Sameer Zia

Personal information
- Full name: Sameer Zia
- Born: September 8, 1981 (age 44) Dubai, United Arab Emirates
- Height: 6 ft 2 in (1.88 m)
- Batting: Right-handed
- Bowling: Right-arm off spin
- Role: All-rounder

International information
- National side: UAE;
- Only ODI (cap 29): 17 July 2004 v Sri Lanka
- ODI shirt no.: 77

Career statistics
| Competition | ODI | FC | LA |
| Matches | 1 | 6 | 2 |
| Runs scored | 2 | 140 | 3 |
| Batting average | – | 17.50 | 3.00 |
| 100s/50s | 0/0 | 0/1 | 0/0 |
| Top score | 2* | 56 | 2* |
| Balls bowled | 60 | 507 | 120 |
| Wickets | 1 | 8 | 1 |
| Bowling average | 44.00 | 34.12 | 87.00 |
| 5 wickets in innings | 0 | 0 | 0 |
| 10 wickets in match | 0 | 0 | 0 |
| Best bowling | 1/44 | 2/19 | 1/44 |
| Catches/stumpings | 2/– | 2/– | 2/– |
- Source: CricketArchive, August 23 2007

= Sameer Zia =

Emirati cricketer (born 1981)

Sameer Zia (born 8 September 1981) is a former international cricketer who represented the United Arab Emirates national cricket team. An all-rounder, he was a right-handed batsman and right-arm off-spinner.

International career

Zia made his One Day International (ODI) debut against the Sri Lanka national cricket team in July 2004 at Dambulla during the Asia Cup.
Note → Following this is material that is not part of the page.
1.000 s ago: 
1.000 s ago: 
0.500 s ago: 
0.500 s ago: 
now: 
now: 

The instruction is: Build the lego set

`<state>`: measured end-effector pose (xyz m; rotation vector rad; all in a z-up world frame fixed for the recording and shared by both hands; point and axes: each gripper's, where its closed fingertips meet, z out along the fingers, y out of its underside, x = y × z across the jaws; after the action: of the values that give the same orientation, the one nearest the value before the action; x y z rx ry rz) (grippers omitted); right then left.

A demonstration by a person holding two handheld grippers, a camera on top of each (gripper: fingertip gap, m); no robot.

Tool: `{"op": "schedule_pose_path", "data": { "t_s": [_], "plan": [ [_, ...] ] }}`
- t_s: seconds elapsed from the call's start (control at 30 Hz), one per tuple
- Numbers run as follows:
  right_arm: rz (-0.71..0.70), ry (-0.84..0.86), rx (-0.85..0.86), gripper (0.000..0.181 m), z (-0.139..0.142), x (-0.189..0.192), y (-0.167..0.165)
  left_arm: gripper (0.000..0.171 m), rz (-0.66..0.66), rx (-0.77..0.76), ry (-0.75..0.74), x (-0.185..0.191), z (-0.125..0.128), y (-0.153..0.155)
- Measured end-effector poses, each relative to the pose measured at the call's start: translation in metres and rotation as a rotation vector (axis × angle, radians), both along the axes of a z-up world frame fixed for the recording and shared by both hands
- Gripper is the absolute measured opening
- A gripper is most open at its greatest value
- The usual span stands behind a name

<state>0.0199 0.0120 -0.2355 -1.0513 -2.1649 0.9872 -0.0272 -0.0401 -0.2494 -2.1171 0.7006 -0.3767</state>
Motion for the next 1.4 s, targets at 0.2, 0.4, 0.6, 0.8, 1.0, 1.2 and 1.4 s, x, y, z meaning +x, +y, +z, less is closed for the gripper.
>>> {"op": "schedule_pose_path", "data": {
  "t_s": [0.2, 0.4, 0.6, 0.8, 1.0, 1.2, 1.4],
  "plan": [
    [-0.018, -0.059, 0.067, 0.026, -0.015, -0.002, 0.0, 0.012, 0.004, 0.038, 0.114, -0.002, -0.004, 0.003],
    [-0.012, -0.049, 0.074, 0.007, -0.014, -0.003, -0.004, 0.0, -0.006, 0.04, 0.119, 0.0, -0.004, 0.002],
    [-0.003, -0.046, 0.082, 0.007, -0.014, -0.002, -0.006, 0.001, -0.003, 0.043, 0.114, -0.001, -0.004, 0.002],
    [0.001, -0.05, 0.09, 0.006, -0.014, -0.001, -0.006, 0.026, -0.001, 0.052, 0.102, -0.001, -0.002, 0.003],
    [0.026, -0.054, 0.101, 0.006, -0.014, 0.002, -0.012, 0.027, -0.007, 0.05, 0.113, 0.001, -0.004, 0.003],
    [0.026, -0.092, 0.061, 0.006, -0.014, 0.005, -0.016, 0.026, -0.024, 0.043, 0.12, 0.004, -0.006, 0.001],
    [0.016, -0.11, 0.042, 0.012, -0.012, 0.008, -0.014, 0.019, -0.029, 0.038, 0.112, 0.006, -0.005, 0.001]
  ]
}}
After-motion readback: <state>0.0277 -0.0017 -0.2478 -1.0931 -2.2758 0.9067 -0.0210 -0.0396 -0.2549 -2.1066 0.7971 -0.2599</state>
He later made his first-class debut in September 2004 in the ICC Intercontinental Cup against Canada in Toronto.

Coaching career

Since 2010, Zia has been based in Scotland, where he has been involved in club cricket and coaching. He holds an Advanced Level 3 coaching qualification awarded by the England and Wales Cricket Board.

He has also worked part-time with CricketScotland as a support coach for the Western Warriors Under-15 and Under-17 age-group squads, contributing to regional player development pathways.